» Work instructions
Each entry, in full: reproduce it exactly.

» Material provided
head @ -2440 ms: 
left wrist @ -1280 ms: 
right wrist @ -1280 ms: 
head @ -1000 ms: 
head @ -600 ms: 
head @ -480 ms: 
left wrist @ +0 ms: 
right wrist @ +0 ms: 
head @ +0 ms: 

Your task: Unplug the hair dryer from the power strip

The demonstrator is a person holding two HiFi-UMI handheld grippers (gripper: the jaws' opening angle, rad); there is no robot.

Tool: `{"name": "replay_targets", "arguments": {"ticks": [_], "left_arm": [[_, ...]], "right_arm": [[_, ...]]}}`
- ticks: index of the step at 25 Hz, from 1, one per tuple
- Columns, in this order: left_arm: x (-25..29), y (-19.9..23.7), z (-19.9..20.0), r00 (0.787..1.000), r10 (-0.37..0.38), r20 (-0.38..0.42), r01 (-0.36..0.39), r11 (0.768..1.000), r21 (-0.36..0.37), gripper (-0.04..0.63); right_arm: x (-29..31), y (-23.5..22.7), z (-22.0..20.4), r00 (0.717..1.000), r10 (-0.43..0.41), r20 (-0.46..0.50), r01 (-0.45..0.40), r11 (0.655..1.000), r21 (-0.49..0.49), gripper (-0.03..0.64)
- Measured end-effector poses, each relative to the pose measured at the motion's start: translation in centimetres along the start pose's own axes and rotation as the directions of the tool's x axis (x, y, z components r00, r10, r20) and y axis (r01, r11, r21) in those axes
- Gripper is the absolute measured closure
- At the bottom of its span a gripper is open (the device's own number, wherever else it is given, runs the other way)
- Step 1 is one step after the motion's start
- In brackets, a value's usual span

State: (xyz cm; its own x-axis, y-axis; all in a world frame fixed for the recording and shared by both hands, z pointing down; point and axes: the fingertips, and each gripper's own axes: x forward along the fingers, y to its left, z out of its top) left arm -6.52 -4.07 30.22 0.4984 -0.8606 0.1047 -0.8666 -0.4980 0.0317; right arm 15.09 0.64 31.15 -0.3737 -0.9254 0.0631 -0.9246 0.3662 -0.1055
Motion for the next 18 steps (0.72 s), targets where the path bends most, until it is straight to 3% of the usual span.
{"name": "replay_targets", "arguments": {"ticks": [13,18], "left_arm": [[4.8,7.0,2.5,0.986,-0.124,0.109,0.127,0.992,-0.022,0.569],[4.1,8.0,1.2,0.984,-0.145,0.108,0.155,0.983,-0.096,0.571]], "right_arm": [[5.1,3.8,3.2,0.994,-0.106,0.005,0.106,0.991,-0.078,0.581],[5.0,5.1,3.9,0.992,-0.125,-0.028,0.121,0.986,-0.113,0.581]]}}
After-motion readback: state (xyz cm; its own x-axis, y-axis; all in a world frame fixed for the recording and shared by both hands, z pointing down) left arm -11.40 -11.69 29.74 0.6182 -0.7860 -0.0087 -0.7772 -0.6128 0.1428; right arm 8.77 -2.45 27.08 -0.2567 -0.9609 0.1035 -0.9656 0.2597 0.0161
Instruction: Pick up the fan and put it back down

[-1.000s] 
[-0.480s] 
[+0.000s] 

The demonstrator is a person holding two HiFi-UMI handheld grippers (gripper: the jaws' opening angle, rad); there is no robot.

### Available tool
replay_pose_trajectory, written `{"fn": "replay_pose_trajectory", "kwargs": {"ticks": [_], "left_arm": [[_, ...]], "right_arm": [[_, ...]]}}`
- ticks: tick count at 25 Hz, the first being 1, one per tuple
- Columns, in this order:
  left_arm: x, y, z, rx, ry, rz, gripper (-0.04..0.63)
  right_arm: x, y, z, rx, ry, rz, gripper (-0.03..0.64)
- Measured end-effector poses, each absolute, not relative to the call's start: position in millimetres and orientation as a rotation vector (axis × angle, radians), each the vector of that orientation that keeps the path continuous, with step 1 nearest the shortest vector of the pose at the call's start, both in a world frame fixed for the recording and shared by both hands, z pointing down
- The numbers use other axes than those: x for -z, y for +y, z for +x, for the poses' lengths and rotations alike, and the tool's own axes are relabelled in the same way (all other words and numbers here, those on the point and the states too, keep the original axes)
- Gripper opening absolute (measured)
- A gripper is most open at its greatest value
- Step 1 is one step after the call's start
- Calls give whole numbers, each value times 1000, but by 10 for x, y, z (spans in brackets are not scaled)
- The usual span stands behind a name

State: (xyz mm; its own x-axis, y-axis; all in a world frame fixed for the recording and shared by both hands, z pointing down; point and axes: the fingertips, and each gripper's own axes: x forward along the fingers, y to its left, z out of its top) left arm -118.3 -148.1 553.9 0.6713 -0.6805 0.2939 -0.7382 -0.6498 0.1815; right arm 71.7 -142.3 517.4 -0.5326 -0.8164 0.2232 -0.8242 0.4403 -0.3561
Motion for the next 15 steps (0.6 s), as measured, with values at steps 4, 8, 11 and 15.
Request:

» Solution for this task
head @ -2440 ms: 
left wrist @ -1280 ms: 
right wrist @ -1280 ms: 
head @ -1000 ms: 
head @ -600 ms: 
head @ -480 ms: 
left wrist @ +0 ms: 
right wrist @ +0 ms: 
head @ +0 ms: 

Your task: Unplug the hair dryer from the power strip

The demonstrator is a person holding two HiFi-UMI handheld grippers (gripper: the jaws' opening angle, rad); there is no robot.

Tool: `{"name": "replay_targets", "arguments": {"ticks": [_], "left_arm": [[_, ...]], "right_arm": [[_, ...]]}}`
- ticks: index of the step at 25 Hz, from 1, one per tuple
- Columns, in this order: left_arm: x (-25..29), y (-19.9..23.7), z (-19.9..20.0), r00 (0.787..1.000), r10 (-0.37..0.38), r20 (-0.38..0.42), r01 (-0.36..0.39), r11 (0.768..1.000), r21 (-0.36..0.37), gripper (-0.04..0.63); right_arm: x (-29..31), y (-23.5..22.7), z (-22.0..20.4), r00 (0.717..1.000), r10 (-0.43..0.41), r20 (-0.46..0.50), r01 (-0.45..0.40), r11 (0.655..1.000), r21 (-0.49..0.49), gripper (-0.03..0.64)
- Measured end-effector poses, each relative to the pose measured at the motion's start: translation in centimetres along the start pose's own axes and rotation as the directions of the tool's x axis (x, y, z components r00, r10, r20) and y axis (r01, r11, r21) in those axes
- Gripper is the absolute measured closure
- At the bottom of its span a gripper is open (the device's own number, wherever else it is given, runs the other way)
- Step 1 is one step after the motion's start
- In brackets, a value's usual span

State: (xyz cm; its own x-axis, y-axis; all in a world frame fixed for the recording and shared by both hands, z pointing down; point and axes: the fingertips, and each gripper's own axes: x forward along the fingers, y to its left, z out of its top) left arm -6.52 -4.07 30.22 0.4984 -0.8606 0.1047 -0.8666 -0.4980 0.0317; right arm 15.09 0.64 31.15 -0.3737 -0.9254 0.0631 -0.9246 0.3662 -0.1055
Motion for the next 18 steps (0.72 s), targets where the path bends most, until it is straight to 3% of the usual span.
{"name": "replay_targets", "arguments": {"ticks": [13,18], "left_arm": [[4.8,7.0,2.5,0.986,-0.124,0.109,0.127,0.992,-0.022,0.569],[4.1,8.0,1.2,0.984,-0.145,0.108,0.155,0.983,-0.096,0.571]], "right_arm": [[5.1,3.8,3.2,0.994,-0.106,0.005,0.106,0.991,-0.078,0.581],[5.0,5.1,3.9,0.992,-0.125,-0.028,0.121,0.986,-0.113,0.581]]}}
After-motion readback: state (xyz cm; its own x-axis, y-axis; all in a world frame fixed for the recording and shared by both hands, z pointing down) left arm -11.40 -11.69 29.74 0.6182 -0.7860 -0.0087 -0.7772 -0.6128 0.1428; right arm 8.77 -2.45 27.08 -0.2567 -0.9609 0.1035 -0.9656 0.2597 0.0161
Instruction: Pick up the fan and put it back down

[-1.000s] 
[-0.480s] 
[+0.000s] 

The demonstrator is a person holding two HiFi-UMI handheld grippers (gripper: the jaws' opening angle, rad); there is no robot.

### Available tool
replay_pose_trajectory, written `{"fn": "replay_pose_trajectory", "kwargs": {"ticks": [_], "left_arm": [[_, ...]], "right_arm": [[_, ...]]}}`
- ticks: tick count at 25 Hz, the first being 1, one per tuple
- Columns, in this order:
  left_arm: x, y, z, rx, ry, rz, gripper (-0.04..0.63)
  right_arm: x, y, z, rx, ry, rz, gripper (-0.03..0.64)
- Measured end-effector poses, each absolute, not relative to the call's start: position in millimetres and orientation as a rotation vector (axis × angle, radians), each the vector of that orientation that keeps the path continuous, with step 1 nearest the shortest vector of the pose at the call's start, both in a world frame fixed for the recording and shared by both hands, z pointing down
- The numbers use other axes than those: x for -z, y for +y, z for +x, for the poses' lengths and rotations alike, and the tool's own axes are relabelled in the same way (all other words and numbers here, those on the point and the states too, keep the original axes)
- Gripper opening absolute (measured)
- A gripper is most open at its greatest value
- Step 1 is one step after the call's start
- Calls give whole numbers, each value times 1000, but by 10 for x, y, z (spans in brackets are not scaled)
- The usual span stands behind a name

State: (xyz mm; its own x-axis, y-axis; all in a world frame fixed for the recording and shared by both hands, z pointing down; point and axes: the fingertips, and each gripper's own axes: x forward along the fingers, y to its left, z out of its top) left arm -118.3 -148.1 553.9 0.6713 -0.6805 0.2939 -0.7382 -0.6498 0.1815; right arm 71.7 -142.3 517.4 -0.5326 -0.8164 0.2232 -0.8242 0.4403 -0.3561
Motion for the next 15 steps (0.6 s), as measured, with values at steps 4, 8, 11 and 15.
Request:

Work on this exercise is finished, so nothing remains.